Kitchen manager Tina Clarke called in after listening to the chef talk about his latest BBC TV show, Future Food Stars on the Radio 2 Breakfast Show.
She told presenter Vernon Kay she was "cooking on her own here" at Edward Peake Middle School in Biggleswade.
One of Ramsay's cooks, Rob Roy Cameron, put in a "brilliant" shift, she said.
Ms Clarke asked for help as she prepared school meals for 300 pupils at the Bedfordshire school.
She told the show: "I'm cooking here on my own, I work in a school kitchen and my chef has gone off sick and I have another one off with Covid, and I just wondered if Gordon would help me today and give me a hand?"
The TV chef immediately responded with: "If I did have the time I would be in Bedfordshire, I promise you in a heartbeat, I can send a chef if you wish?"
Ms Clarke sounded surprised and snapped up the "lovely" offer instantly.

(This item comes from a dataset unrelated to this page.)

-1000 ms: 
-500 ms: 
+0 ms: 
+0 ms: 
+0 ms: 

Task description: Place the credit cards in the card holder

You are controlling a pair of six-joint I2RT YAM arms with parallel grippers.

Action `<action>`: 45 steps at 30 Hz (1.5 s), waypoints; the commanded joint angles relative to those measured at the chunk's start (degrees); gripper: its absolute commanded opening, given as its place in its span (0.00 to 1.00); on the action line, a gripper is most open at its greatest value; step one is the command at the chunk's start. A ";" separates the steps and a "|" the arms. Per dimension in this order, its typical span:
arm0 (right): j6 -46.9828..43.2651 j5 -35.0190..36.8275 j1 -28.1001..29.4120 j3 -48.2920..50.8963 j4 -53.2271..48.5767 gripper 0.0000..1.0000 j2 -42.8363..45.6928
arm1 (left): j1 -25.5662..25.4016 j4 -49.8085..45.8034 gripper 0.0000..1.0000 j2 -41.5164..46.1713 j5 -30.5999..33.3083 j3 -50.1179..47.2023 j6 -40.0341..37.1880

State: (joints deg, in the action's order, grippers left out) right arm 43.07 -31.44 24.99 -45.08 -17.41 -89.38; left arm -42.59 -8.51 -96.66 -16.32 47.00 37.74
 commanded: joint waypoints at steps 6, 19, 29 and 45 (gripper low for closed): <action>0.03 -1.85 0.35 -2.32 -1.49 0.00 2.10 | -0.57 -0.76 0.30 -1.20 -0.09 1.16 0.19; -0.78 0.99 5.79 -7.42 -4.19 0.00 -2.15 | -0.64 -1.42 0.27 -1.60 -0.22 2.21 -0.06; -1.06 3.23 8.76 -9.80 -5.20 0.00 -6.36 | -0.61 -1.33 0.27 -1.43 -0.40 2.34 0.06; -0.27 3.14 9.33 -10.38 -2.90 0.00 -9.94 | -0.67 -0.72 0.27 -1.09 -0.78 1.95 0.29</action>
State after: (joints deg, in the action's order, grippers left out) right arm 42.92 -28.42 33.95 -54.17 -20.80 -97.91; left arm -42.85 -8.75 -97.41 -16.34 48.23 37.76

Ms Clarke said she was not really expecting him to send a chef and feared she would get into trouble at school.
"When I got a message saying your chef will be with you in an hour, I thought, 'Oh my God, I'm going to have to fess up to the head and I hope she doesn't give me detention or lines'," she said.

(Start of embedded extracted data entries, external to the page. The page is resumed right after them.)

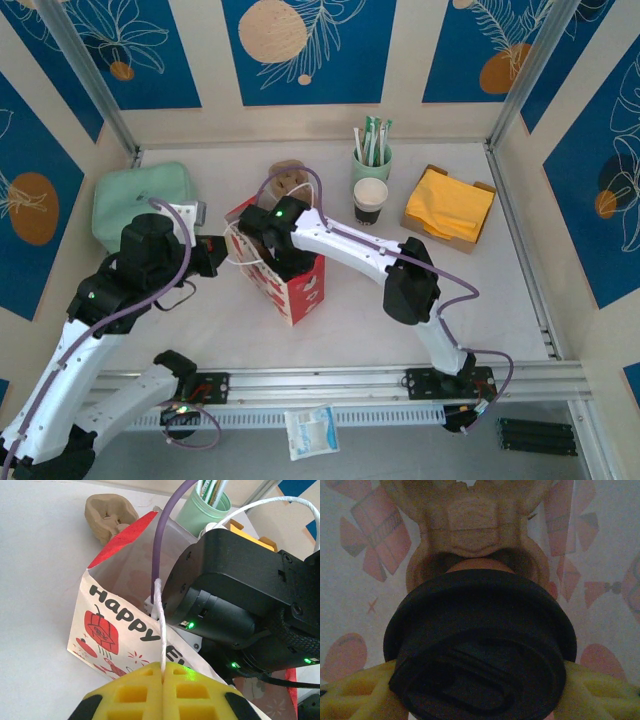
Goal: Pack the takeout coffee
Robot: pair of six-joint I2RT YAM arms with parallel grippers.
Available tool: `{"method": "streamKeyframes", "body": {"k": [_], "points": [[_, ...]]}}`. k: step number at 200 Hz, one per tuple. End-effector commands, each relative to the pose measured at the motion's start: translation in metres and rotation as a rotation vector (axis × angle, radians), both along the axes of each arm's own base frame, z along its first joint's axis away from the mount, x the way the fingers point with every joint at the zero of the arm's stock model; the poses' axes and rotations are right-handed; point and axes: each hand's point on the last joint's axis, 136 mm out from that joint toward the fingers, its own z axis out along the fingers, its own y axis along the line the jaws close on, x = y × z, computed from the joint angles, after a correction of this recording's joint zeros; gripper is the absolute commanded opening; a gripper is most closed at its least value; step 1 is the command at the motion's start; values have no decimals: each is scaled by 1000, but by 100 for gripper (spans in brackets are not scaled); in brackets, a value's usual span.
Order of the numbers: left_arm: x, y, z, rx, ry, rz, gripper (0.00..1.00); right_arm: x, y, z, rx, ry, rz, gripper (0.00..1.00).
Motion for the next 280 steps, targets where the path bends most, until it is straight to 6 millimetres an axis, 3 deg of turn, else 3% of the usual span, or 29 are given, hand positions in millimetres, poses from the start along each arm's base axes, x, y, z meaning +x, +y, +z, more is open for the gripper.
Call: {"method": "streamKeyframes", "body": {"k": [1, 144, 232, 280], "points": [[-2, -1, 1, -21, 5, -3, 0, 2, -1, -1, 10, -7, -24, 59], [-2, -1, 1, -23, 5, -5, 0, 1, -6, -31, -12, 41, -53, 60], [-1, -1, 2, -25, 5, -4, 0, 0, -7, -35, -18, 46, -56, 62], [-1, -2, 2, -26, 4, -5, 0, 1, -5, -26, -6, 32, -54, 65]]}}
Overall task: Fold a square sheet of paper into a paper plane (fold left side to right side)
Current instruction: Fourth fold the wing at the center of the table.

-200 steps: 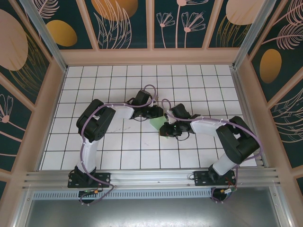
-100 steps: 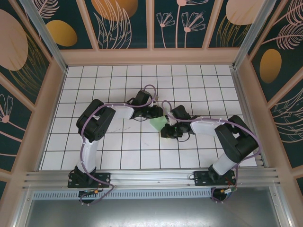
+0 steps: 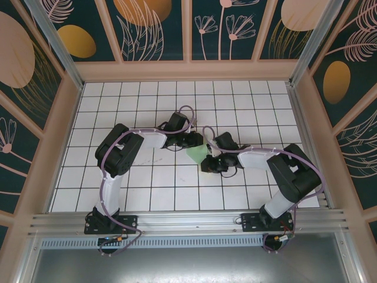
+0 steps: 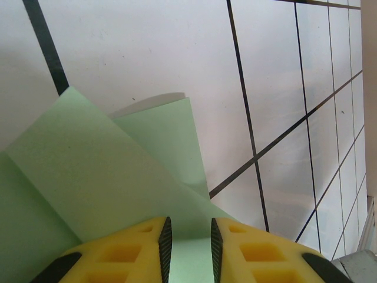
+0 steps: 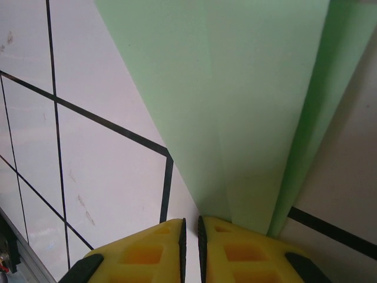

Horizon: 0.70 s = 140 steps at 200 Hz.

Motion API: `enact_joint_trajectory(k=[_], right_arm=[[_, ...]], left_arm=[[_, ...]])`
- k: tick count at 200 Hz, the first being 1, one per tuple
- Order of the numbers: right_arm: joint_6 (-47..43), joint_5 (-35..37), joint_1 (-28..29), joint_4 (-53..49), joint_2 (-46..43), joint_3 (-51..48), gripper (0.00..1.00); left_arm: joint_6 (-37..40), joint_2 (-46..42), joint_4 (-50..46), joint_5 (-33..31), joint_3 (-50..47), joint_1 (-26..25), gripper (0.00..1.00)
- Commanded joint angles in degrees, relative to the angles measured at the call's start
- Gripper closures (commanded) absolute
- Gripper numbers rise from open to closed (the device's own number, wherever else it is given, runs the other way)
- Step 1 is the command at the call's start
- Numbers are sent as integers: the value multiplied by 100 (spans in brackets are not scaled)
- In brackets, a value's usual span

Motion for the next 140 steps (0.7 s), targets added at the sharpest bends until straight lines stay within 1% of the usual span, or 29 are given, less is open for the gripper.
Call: enact_joint_trajectory(k=[1,17,49,62,76,99,119,140], right_arm=[[13,-126,-16,-260,84,-233,82],[30,-155,-17,-363,1,-312,83],[39,-214,-21,-517,-273,-508,88],[-8,-279,-60,-594,-351,-498,92],[-39,-370,-117,-616,-502,-401,100],[-7,-553,-215,-542,-863,-127,100],[84,-773,-300,-308,-981,14,100],[200,-552,-303,-125,-776,102,100]], left_arm=[[250,590,-892,-890,-224,37,71],[248,608,-897,-902,-232,35,71],[244,616,-892,-917,-233,37,71],[237,608,-893,-921,-233,35,71],[243,600,-892,-913,-231,37,71],[241,593,-901,-915,-233,33,71],[241,577,-892,-915,-250,33,71],[228,577,-884,-917,-259,37,71]])
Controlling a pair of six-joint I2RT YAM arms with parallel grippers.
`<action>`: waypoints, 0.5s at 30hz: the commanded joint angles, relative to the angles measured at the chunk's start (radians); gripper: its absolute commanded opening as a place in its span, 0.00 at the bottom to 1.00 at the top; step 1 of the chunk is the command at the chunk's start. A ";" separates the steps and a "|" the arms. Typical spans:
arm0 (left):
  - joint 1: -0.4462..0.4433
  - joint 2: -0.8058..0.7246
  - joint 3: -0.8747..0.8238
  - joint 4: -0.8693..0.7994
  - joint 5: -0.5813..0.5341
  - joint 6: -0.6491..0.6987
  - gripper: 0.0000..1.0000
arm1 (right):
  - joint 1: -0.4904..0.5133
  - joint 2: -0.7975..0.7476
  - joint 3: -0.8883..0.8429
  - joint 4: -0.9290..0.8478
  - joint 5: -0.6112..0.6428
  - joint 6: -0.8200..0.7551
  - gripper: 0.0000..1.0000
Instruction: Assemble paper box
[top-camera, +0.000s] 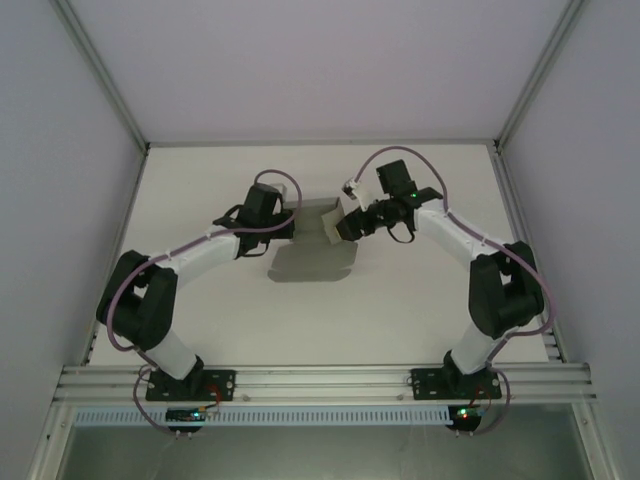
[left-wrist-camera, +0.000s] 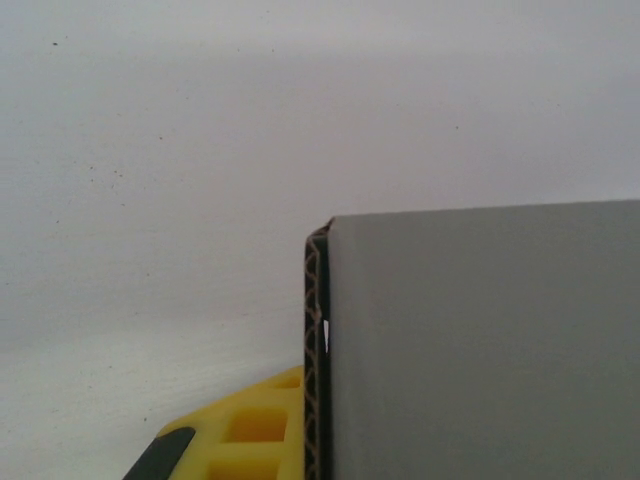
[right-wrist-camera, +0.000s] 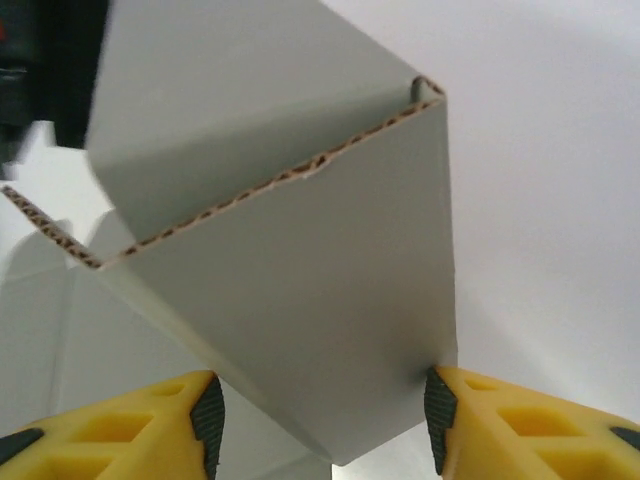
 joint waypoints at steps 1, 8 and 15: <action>-0.008 -0.005 0.026 0.009 0.039 -0.001 0.00 | 0.049 0.017 0.026 0.126 0.306 0.163 0.52; -0.031 0.018 0.066 -0.050 -0.016 -0.012 0.00 | 0.211 0.027 -0.014 0.262 1.021 0.371 0.10; -0.063 0.034 0.112 -0.100 -0.080 -0.063 0.00 | 0.273 0.139 0.112 0.043 1.384 0.569 0.00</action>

"Everyone went - 'what have you done'?"
She said the head teacher, Miss Linington, allowed Mr Cameron into the kitchen, which "sent a huge buzz around the school, it was brilliant".
He was put to work straight away making cauliflower cheese for the Church of England school that teaches pupils in years five to eight.

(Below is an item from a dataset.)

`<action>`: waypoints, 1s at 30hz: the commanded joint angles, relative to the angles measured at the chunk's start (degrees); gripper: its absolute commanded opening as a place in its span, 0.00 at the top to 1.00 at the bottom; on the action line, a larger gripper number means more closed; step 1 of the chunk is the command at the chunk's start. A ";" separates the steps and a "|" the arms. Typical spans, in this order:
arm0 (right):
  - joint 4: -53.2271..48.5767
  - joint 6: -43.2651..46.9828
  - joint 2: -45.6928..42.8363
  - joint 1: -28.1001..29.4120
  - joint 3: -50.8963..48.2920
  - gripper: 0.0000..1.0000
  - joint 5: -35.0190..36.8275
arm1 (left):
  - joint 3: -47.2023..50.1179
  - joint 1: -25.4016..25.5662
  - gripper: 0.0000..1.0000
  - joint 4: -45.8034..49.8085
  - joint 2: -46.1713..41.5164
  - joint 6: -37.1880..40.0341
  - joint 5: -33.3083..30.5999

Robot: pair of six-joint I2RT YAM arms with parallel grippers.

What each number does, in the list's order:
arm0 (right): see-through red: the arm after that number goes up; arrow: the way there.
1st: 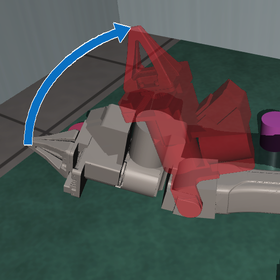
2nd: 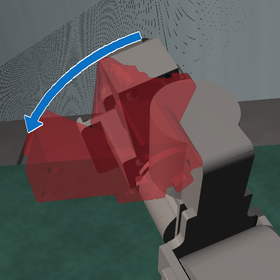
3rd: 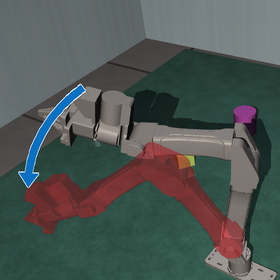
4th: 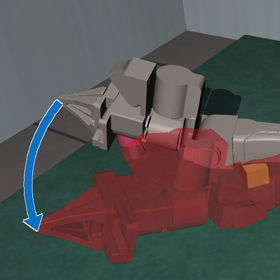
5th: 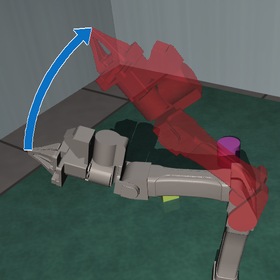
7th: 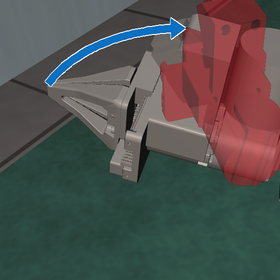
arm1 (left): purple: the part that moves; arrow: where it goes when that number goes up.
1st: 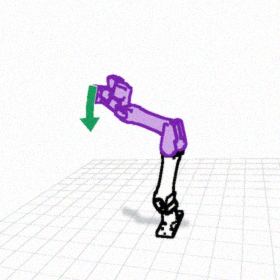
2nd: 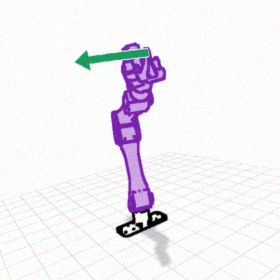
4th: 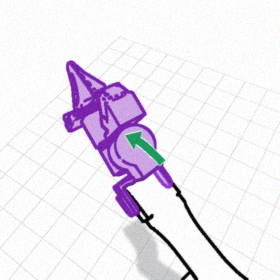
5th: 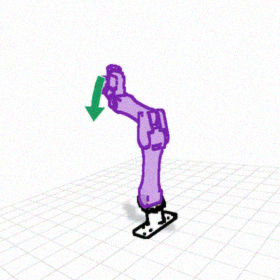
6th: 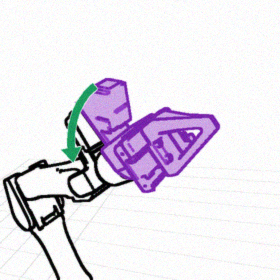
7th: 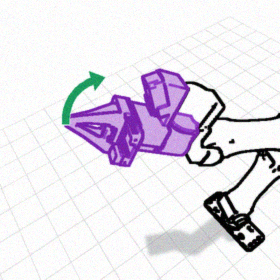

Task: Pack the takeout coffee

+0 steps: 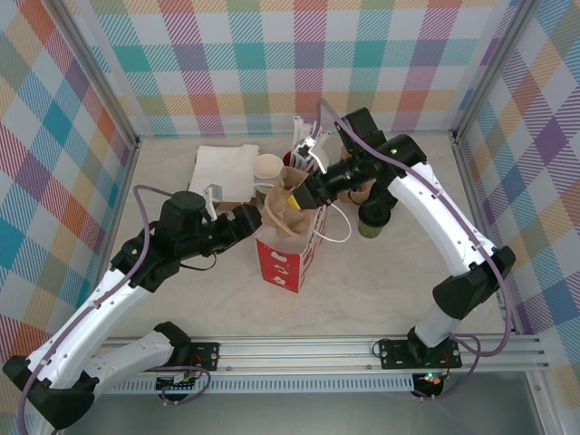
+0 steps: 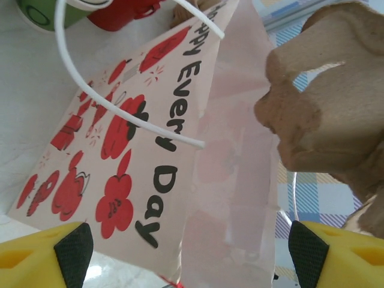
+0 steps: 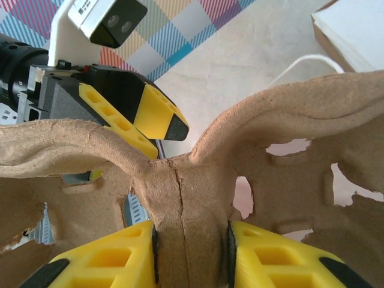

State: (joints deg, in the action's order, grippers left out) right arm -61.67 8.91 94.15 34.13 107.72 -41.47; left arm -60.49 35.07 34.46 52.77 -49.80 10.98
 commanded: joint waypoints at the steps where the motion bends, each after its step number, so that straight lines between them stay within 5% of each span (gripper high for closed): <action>1: 1.59 -0.25 0.81 -0.02 -0.70 0.68 -2.45 | -0.33 -0.78 0.13 -0.11 1.33 0.16 1.88; 30: -3.50 1.11 7.13 -0.20 1.56 0.71 14.50 | 2.22 -0.94 0.24 5.80 4.61 2.38 1.76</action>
State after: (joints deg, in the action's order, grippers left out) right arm -64.16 8.99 100.33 34.11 107.70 -28.64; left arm -58.72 34.72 39.29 56.97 -48.38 12.43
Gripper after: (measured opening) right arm 0.299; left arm 0.761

"I'm sure he was terrified by having three menopausal women around him in the kitchen all day," she added.
"The kids were so excited."
His food tasted "amazing" even though he was not allowed to use salt, to his shock, she added.
"We've never had so many visitors [in the kitchen]", Ms Clarke said.
She could not thank both the chefs enough, as well as her loyal staff, "Andrea, Mandy, Sharon and Louise".